Kritiker werfen den Listen-Erstellern vor, durch die Betrachtung ganzer Nationalstaaten regionale Probleme zu vernachlässigen. So steht das regional vom Hunger geplagte Indien nicht auf der UNCTAD-Liste. Zum einen gibt es eine wohlhabende Oberschicht, zum anderen ist eine Bevölkerungszahl mehr als 75 Millionen – in Indien liegt sie bei über einer Milliarde – ein Ausschlusskriterium von der UNCTAD-Liste. "Wenn man so ein großes Land auf die Liste nähme, würde das Volumen der Hilfsgelder nicht reichen, um die Bedürfnisse aller zu decken", sagt Entwicklungsexperte Wiemann. "Global gesehen bekommen Inder pro Kopf nur einen kleinen Bruchteil der Hilfsgelder, die Afrikaner bekommen." Für Kozul-Wright sind sie jedoch auch weniger gefährdet: "Große Länder sind wegen ihrer größeren Märkte weniger verwundbar".
Bauern und Hochqualifizierte
Der Entwicklungshilfe in den ärmsten Ländern der Welt bescheinigt der UNCTAD-Bericht ein Ungleichgewicht: 1,3 Milliarden US-Dollar sind von 2000 bis 2005 in die Verbesserung der Verwaltungen geflossen, nur 12 Millionen – also kein Hundertstel davon – in landwirtschaftliche Projekte.
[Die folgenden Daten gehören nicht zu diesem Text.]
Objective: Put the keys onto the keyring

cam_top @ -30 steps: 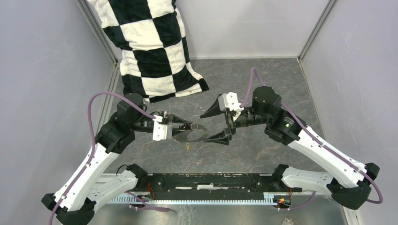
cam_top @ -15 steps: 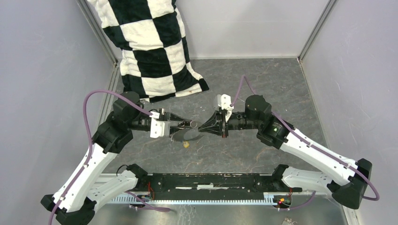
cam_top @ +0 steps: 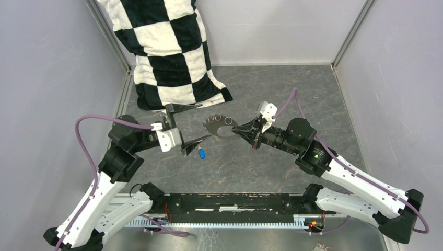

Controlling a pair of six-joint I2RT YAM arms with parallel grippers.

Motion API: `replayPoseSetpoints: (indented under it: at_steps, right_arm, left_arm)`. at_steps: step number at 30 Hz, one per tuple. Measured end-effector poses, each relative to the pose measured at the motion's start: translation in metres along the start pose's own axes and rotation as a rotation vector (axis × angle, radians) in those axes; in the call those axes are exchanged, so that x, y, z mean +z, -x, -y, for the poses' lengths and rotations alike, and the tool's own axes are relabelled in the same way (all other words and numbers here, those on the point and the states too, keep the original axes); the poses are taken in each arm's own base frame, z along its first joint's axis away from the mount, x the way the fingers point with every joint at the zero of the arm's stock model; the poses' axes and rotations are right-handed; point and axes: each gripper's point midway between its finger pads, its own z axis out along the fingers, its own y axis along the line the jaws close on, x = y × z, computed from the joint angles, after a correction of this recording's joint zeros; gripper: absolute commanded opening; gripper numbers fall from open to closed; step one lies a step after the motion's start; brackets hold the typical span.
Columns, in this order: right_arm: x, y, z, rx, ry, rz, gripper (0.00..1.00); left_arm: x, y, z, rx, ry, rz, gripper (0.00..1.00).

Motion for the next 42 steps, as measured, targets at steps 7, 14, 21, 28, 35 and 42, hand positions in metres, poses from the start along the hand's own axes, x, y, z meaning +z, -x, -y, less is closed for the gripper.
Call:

Wiemann sieht die Regierungen dennoch in der Pflicht: "Die Länder selbst müssen die Bildungs-, und Gesundheitssysteme entwickeln und den Lebensstandard steigern". Denn der UNCTAD-Bericht zeigt auch: Zwölf der 49 LDCs haben in den letzten Jahren mehr als ein Drittel ihrer Hochqualifizierten verloren – sie sind einfach ausgewandert.